## Work instruction
What lines below include the string "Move"? Pick them out and copy them.

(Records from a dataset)
%%
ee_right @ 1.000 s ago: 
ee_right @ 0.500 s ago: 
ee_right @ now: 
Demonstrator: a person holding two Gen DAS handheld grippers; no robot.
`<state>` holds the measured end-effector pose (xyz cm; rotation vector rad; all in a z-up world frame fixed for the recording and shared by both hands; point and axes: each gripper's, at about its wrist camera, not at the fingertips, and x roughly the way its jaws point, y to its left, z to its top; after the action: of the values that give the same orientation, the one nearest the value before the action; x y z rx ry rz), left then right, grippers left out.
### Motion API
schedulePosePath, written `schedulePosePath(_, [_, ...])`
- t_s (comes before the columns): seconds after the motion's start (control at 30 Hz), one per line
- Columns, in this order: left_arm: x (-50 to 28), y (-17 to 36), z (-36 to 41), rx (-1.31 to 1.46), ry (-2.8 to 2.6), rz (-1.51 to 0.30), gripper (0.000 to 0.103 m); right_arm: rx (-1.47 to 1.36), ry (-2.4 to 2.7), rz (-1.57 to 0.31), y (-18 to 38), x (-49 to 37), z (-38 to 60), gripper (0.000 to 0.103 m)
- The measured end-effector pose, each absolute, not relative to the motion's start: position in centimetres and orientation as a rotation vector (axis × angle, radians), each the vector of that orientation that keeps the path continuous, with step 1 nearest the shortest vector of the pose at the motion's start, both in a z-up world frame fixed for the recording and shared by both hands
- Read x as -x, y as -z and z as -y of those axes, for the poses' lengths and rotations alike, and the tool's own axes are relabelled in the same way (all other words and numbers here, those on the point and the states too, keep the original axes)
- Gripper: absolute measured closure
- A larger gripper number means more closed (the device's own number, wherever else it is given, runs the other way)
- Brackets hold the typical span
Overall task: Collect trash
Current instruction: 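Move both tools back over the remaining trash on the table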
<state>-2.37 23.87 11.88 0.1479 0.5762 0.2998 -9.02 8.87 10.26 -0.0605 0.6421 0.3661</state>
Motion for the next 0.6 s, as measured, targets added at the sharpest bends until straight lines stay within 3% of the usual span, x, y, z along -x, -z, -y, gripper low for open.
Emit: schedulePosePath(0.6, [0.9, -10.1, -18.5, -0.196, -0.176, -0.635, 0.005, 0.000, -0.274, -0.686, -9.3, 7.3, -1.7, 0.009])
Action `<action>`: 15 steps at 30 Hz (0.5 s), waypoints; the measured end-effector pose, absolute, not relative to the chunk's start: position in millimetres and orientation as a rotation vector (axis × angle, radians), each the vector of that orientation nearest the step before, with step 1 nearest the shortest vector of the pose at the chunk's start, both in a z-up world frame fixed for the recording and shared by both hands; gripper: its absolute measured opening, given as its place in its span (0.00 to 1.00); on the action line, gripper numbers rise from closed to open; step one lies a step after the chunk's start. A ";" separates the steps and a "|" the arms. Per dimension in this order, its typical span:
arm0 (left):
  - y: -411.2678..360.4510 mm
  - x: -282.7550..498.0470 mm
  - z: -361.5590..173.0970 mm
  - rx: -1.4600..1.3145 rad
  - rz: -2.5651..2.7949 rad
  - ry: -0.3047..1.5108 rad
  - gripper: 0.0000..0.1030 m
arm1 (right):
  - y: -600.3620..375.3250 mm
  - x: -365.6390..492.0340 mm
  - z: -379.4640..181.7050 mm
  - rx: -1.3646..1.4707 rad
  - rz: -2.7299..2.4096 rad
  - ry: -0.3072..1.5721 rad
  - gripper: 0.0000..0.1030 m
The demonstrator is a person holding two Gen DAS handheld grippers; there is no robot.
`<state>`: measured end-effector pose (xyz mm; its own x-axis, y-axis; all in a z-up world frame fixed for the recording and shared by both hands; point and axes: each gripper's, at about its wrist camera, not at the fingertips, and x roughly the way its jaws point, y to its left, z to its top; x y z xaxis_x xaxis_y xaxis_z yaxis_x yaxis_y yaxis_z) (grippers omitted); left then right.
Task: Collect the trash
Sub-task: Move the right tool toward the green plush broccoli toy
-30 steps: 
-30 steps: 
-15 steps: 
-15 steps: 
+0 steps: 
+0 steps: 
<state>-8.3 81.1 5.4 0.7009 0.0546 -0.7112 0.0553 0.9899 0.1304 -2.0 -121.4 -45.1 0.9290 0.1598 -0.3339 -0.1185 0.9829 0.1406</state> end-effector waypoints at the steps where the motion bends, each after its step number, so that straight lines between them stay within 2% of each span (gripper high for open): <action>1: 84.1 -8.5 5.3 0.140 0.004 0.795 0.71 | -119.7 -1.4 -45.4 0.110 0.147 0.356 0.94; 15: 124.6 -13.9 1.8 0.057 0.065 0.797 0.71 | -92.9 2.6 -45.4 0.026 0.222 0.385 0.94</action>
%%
## Expected answer
Current instruction: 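Move both tools back over the remaining trash on the table
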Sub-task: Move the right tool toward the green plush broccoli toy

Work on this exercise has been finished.